The public key is mathematically related to the wallet address. It is used to verify the ownership of the wallet receiving the coins.

Private keys:

The private key is a secret key to unlock and spend bitcoins. The private keys function as the code of a vault or as an ATM PIN. If someone else knows or steals your private keys, they can transfer or steal your bitcoins. If you lose your private key, there is currently no way to retrieve your bitcoins and they are lost. James Howells accidentally threw away a hard drive containing 7,500 bitcoins. Had he printed the private keys or backed them up in some ways (it is possible to print the keys, make copies and store at different locations), it would have been easy to unlock those bitcoins.

A wallet, it’s public and private keys are related but are nearly impossible to reverse engineer the private keys if someone knows your wallet address and/or public keys.

An example private key:

E9873D79C6D87DC0FB6A5778633389F4453213303DA61F20BD67FC233AA33262

Storing bitcoins in a wallet gives 100% control of funds to its owner. However, it comes with some security issues. If you lose your private keys, bitcoins are permanently lost and there is currently no way to unlock the lost coins. However, if you decide to store bitcoins over an exchange such as Coinbase, Binance, or Bitfinix, the exchanges store the public and private keys, which comes with a risk of losing bitcoins in case of an exchange hack.

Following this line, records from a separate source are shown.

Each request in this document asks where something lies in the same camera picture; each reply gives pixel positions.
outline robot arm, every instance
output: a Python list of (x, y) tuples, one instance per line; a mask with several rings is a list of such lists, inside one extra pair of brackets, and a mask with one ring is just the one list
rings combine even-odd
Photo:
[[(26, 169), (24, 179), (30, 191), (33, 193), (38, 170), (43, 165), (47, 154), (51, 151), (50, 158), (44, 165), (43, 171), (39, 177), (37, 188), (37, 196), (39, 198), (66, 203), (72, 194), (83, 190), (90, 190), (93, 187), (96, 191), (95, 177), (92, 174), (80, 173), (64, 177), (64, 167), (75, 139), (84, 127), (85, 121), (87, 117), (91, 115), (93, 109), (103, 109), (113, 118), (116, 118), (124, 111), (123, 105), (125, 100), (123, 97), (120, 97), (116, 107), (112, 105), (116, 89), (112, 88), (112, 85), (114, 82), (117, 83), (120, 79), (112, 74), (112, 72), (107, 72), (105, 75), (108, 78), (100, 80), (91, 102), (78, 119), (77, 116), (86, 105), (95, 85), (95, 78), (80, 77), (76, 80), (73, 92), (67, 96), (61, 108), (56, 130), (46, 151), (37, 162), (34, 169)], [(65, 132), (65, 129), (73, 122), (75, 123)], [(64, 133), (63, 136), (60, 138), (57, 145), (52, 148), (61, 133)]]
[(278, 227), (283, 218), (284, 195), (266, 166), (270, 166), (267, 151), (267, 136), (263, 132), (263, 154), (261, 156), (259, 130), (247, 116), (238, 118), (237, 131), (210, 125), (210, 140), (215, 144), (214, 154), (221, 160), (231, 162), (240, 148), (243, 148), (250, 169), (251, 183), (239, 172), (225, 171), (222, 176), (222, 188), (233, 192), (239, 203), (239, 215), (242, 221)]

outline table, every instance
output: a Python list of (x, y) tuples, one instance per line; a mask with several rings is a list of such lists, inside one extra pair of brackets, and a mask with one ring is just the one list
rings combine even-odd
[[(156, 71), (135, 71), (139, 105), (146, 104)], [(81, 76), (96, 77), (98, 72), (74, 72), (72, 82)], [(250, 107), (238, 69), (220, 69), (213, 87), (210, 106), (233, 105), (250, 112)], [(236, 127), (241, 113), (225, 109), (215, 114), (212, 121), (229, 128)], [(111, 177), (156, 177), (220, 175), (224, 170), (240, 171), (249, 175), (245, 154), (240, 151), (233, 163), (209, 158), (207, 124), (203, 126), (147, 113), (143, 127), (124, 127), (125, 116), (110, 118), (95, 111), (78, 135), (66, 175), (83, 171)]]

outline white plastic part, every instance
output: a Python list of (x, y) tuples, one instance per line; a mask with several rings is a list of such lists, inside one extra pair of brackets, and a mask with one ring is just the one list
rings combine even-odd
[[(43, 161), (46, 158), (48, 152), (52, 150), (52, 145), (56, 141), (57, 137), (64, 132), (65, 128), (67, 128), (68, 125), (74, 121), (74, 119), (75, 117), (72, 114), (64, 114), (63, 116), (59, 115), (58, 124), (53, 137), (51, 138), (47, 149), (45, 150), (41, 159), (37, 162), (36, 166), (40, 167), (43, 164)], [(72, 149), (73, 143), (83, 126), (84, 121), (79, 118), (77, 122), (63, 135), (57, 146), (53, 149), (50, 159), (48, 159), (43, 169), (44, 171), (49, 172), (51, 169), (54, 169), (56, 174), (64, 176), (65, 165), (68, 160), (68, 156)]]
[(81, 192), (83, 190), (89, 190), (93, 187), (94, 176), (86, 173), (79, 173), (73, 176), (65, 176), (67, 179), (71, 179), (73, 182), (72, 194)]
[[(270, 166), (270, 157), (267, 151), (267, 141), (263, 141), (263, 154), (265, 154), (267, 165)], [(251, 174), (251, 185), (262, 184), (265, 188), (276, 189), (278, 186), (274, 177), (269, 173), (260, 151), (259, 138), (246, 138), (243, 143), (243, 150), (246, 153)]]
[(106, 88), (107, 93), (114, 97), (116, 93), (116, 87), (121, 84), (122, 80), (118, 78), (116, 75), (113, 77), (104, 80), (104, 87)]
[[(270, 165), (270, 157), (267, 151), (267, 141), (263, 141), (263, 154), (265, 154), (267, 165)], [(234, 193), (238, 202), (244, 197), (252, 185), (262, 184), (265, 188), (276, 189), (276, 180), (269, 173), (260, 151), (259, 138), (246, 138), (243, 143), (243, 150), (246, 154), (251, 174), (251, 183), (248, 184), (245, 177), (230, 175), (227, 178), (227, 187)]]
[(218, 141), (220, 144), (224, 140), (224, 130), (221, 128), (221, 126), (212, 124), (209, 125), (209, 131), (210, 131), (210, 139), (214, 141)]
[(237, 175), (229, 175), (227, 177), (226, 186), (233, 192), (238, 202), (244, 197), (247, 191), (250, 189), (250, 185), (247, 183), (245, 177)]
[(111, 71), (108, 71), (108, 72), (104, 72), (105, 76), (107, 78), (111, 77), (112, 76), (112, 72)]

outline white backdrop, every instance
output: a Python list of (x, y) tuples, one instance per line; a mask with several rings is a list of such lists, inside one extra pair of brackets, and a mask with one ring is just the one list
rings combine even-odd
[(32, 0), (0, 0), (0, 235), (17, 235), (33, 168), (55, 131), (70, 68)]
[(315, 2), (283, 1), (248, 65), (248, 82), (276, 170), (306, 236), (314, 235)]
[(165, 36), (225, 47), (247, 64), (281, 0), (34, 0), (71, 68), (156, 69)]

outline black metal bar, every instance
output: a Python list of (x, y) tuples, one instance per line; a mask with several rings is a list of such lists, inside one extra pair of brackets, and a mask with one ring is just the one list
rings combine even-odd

Bitcoins are transferred by using the wallet address of the receiver. What a transfer is initiated by the sender, any node which received the transaction first transfers the information to other nodes and these nodes to other nodes. Since Bitcoin is a peer-to-peer network, the transaction is propagated to all participants of the network within seconds. At this point, the number of bitcoins transferred should appear in the receiver’s wallet, but it remains unconfirmed until the transaction is added to a block through the mining process. After the block containing this transaction is added on top of the previous block, it adds trust and confirms the validity of the transaction. This payment has one confirmation now. As more blocks are mined and added, it becomes even harder to reverse the transaction. Generally, 6 confirmations or after 5 more blocks are mined, the transfer becomes irreversible owing to the amount of computational power required to reverse 6 blocks (more of this in later articles).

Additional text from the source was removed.